------ Source material ------

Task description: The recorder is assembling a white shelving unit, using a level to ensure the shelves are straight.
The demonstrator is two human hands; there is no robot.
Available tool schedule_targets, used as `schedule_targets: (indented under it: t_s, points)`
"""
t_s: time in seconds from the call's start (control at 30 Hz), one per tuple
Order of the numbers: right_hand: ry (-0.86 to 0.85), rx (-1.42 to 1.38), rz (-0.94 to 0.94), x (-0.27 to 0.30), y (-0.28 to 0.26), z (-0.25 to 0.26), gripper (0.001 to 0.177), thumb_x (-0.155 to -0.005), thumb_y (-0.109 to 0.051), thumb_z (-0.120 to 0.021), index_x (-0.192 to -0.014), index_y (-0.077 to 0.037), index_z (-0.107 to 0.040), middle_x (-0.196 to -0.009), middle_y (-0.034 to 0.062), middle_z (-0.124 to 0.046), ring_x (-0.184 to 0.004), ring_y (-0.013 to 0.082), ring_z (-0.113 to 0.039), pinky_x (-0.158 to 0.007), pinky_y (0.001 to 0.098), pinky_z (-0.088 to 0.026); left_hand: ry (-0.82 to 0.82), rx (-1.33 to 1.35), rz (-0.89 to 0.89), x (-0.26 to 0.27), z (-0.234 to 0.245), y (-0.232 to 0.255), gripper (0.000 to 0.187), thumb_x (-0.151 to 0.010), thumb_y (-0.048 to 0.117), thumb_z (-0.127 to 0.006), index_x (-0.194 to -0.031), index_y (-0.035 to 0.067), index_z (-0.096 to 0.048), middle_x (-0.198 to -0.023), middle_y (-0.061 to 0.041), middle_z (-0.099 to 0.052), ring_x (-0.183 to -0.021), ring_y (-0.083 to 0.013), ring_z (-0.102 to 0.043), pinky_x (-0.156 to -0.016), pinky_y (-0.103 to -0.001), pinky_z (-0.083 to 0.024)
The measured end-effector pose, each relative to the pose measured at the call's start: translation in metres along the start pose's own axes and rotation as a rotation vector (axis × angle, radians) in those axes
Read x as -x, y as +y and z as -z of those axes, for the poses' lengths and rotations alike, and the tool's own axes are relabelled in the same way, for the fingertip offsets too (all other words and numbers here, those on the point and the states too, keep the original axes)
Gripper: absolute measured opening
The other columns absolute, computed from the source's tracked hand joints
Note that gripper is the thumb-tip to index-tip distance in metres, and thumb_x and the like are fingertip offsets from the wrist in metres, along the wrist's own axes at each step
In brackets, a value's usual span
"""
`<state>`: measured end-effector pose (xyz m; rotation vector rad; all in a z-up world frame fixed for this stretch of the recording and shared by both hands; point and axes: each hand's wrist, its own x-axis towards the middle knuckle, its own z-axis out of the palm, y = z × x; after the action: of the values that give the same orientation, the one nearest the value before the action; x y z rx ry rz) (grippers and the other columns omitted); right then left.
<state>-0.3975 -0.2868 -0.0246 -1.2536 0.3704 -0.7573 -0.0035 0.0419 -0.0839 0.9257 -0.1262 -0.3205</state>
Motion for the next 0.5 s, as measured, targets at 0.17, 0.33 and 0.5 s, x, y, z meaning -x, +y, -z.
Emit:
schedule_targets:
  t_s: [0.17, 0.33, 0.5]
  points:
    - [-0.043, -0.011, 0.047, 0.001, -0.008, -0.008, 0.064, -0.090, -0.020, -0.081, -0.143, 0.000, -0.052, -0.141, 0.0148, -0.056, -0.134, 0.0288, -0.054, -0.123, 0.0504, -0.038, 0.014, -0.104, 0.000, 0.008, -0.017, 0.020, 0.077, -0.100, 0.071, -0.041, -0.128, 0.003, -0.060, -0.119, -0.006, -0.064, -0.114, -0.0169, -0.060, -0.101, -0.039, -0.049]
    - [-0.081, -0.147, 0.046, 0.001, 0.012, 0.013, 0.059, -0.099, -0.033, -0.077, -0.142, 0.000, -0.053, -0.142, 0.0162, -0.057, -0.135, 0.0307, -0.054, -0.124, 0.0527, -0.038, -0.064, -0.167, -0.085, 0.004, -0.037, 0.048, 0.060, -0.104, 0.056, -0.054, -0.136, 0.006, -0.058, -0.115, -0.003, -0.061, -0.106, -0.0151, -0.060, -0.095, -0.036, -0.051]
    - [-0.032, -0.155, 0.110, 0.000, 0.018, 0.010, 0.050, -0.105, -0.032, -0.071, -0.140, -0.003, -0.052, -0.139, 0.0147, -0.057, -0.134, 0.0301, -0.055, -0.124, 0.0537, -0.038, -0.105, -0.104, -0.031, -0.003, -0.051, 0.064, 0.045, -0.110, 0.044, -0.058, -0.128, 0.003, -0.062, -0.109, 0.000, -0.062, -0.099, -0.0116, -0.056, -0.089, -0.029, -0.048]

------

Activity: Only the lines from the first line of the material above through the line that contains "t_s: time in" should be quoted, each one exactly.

Final answer:
Task description: The recorder is assembling a white shelving unit, using a level to ensure the shelves are straight.
The demonstrator is two human hands; there is no robot.
Available tool schedule_targets, used as `schedule_targets: (indented under it: t_s, points)`
"""
t_s: time in seconds from the call's start (control at 30 Hz), one per tuple

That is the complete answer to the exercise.